Introduction

For selected patients with advanced heart failure refractory to medical treatment, the development of LVAD technology emerged as a new opportunity for improving their quality of life and increasing their life expectancy. The number of LVAD implantations is growing fast and, although their initial purpose was to serve as a bridge to transplant, the shortage of heart donors makes destination therapy a good alternative for many patients nowadays. They are usually implanted in high-volume centers with trained and experienced staff. During their perioperative course, complications are not uncommon as the complexity of these patients makes them high risk surgical candidates. The creation of dedicated multi disciplinary teams is a key factor for the success of LVAD programs, as the team has to look after a very specific patient population with unique characteristics associated with the pump and new physiology of the heart.

Case report

A 49-year-old man with long standing heart failure (ischemic cardiomyopathy with severely impaired left ventricular ejection fraction) was under consideration for heart transplantation. His other past medical history included chronic obstructive pulmonary disease and obstructive sleep apnea; he was in poor functional class despite maximum tolerated doses of optimal medical treatment. A right heart catheterization was performed as part of the investigations, which showed pulmonary hypertension (systolic 69, diastolic 26, and mean 42 mmHg) with pulmonary capillary wedge pressure of 25 mmHg and trans-pulmonary gradient of 17 mmHg. His cardiac output was 3.1 L/min and index 1.4 L/min/m2. After heart team assessment, the patient was considered unsuitable for transplantation at this stage and therefore listed for durable mechanical support.

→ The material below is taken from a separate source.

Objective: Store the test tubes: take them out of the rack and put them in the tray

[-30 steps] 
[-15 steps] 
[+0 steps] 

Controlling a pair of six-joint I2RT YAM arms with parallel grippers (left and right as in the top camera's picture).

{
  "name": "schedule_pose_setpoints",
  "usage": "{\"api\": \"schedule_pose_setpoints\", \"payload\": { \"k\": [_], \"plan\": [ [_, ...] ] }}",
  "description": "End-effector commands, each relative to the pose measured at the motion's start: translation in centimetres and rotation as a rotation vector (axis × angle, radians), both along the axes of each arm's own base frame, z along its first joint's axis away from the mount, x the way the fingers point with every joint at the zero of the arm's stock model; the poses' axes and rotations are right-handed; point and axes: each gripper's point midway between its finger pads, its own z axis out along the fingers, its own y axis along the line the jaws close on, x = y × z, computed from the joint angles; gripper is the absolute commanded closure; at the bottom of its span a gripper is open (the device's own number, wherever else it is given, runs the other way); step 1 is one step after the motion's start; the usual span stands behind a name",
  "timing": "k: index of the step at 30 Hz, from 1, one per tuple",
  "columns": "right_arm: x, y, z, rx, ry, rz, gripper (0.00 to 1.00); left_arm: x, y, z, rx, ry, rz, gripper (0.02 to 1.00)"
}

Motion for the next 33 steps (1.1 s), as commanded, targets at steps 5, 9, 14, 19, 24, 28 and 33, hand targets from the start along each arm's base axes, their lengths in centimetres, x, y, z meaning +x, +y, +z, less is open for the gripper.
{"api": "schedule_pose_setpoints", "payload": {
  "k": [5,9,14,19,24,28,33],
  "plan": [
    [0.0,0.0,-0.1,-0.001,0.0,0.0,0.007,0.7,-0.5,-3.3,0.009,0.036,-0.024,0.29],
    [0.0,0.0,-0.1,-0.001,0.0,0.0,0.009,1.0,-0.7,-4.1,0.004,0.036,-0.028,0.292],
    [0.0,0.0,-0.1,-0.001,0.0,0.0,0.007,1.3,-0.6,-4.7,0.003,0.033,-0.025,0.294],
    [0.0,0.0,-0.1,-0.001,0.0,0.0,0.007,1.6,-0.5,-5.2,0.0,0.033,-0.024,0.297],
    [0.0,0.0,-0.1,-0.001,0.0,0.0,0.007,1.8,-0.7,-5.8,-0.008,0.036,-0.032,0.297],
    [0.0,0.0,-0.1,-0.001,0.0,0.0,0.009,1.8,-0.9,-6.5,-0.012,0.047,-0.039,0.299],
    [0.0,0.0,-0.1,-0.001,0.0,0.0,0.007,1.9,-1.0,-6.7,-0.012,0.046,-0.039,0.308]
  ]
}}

A HeartWare® LVAD system (Medtronic) was implanted uneventfully. The patient was admitted to the intensive care unit and was stable on inotropes (0.05 μg/kg/min of adrenaline and 0.5 μg/kg/min of milrinone), with left ventricular assist devices (LVADs) parameters being 4.5 l/min, 2500 rpm and 4.5 W. The patient’s progress in the intensive care unit (ICU) was initially satisfactory, being extubated the same day of the operation. Anticoagulation with heparin was started after 24 h of admission, and aspirin was initiated the next day, as per protocol. To offload the right ventricle, our patient was put on continuous veno-venous hemodiafiltration (CVVH) electively and fluid was taken off successfully. He was in the process of stabilization and his inotropic support was weaning well. However on the 9th post-operative day, it was noted that the LVAD power gradually increased to 5.5 W and calculated flows to 8 l/min. Suspecting pump thrombosis, the heparin infusion rate was increased for activated clotting time (ACT) range of 200–220 s and a new dose of aspirin 300 mg was given. The platelet count decreased over the next days. Samples for lactate dehydrogenase (LDH) and anti-Xa levels were sent (LDH was high—808 units/L and anticoagulation was in therapeutic range—0.59 IU/L). Heparin-induced thrombocytopenia (HIT) was suspected, and therefore, a HIT screen was sent, eventually coming as positive 6.52 U/mL (in our biochemistry laboratory, it is done via enzyme-linked immunosorbent assay). In view of pump thrombosis and gradual instability, it was considered prudent to take the patient to operation theatre for an emergency pump exchange (rising lactates and metabolic acidosis). Since it was an emergency procedure and primarily a device issue, in view of the recent insertion of the driveline and outflow graft, it was considered prudent by the surgeons not to change them. After the LVAD exchange (HeartWare® LVAD system—Medtronic), our patient came back from theatre on milrinone 0.7 μg/kg/min, adrenaline 0.08 μg/kg/min, noradrenaline 0.04 μg/kg/min and vasopressin 0.05 units/min.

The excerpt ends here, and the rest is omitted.